Maximum number of lines: 2147483647 lines.

Maximum file size: 2147483647 bytes (2 Gbyte) when a long integer is 32 bits. Much more for 64 bit longs. Also limited by available disk space for the swap-file.

Line too long in 'vi'. Commands alternatives to navigate to the last lines of a file

Finally the solution using "tail" with arguments of the last lines to show.

With this command and "more" I can navigate to the last lines and jump over the line with the too-long-problem:

tail -1000 file-with-line-too-long.txt | more

It's a managed and limited machine without permissions to install any programs.

How to open a file having 50k lines in vi editor?

Since (according to the comments) vi tells you 'line too long', you will have to find a way to wrap the ultra-long line(s) in the file so that 'vi' can handle them. Or install vim; I've not noticed it have limits on line length.

How to wrap?

It might be simplest to write the wrapper yourself - there probably are tools built in to do the job, but you have to find the right one. This is a crude but effective pure filter written in C - it took me as long to write it as it took to type it:

#include <stdio.h>
#include <string.h>

int main(void)
{
char buffer[1024];

while (fgets(buffer, sizeof(buffer), stdin) != 0)
{
const char *endl = strchr(buffer, '\n') ? "" : "\n";
printf("%s%s", buffer, endl);
}
return 0;
}

It reads lines up to 1023 bytes long and spits those back out unchanged.
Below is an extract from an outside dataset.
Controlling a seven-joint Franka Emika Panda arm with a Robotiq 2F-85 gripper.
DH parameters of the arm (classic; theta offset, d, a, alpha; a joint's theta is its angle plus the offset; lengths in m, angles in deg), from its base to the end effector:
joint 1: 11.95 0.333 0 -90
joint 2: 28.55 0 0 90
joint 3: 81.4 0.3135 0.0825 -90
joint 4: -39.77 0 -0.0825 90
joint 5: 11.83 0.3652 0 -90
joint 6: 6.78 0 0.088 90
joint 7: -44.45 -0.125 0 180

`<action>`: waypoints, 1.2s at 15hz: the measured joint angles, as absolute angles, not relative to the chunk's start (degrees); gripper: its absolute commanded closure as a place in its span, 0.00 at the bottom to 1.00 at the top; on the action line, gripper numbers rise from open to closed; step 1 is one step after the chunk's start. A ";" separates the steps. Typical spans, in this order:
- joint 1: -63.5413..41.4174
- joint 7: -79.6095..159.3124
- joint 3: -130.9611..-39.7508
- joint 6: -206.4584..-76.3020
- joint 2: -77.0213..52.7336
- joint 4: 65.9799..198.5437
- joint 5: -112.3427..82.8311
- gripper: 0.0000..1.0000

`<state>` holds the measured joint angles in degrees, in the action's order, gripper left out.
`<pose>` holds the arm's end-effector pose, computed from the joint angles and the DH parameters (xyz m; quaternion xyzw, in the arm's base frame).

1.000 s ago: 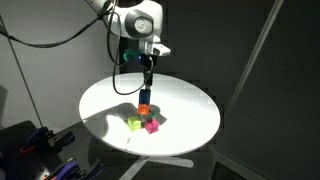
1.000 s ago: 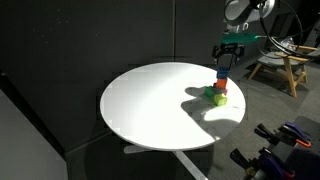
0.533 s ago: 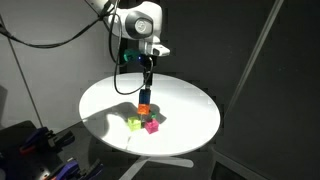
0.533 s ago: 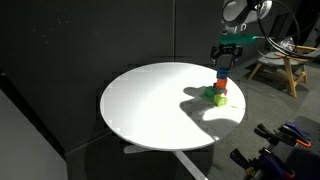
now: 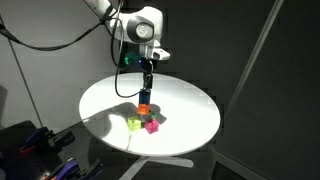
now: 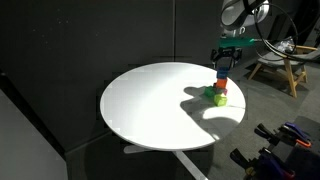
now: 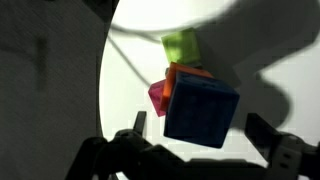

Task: Put the blue building block on the table

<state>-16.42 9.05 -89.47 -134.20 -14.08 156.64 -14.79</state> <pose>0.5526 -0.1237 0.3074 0.9198 -0.3892 -0.0251 0.0434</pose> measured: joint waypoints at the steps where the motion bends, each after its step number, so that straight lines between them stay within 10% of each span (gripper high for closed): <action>1: -16.41 9.05 -89.50 -134.20 -13.85 156.58 -14.79 0.00; 18: -16.35 9.05 -90.24 -134.20 -12.87 156.40 -14.79 0.00</action>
Longer lines get split; as it reads the initial segments of the line, buffer has no newline at the end, so we artificially add one. This wraps ultra-long lines. Compile it as 'linesplitter'; use as:

linesplitter <build.log > wrapped.build.log

Clearly, you can enhance it to process lists of files or accept arguments to control the length at which lines split. If you want to get fancy, you can split at white space. There are a myriad tools that will probably also do the job; I know I have several of my own that do different variants of this task, written at various times since the mid-80s.

Perl?

If you prefer (you probably should), you can use Perl instead:

perl -p -e 'while (length($_) > 1024)
{ printf "%.1024s\n", $_; $_ = substr($_, 1024); }'

There might be a more compact way of writing that, but it works which is 90% of the battle. You can test it with:

perl -e 'print "abcdefgh" x 300, "\n"' | ...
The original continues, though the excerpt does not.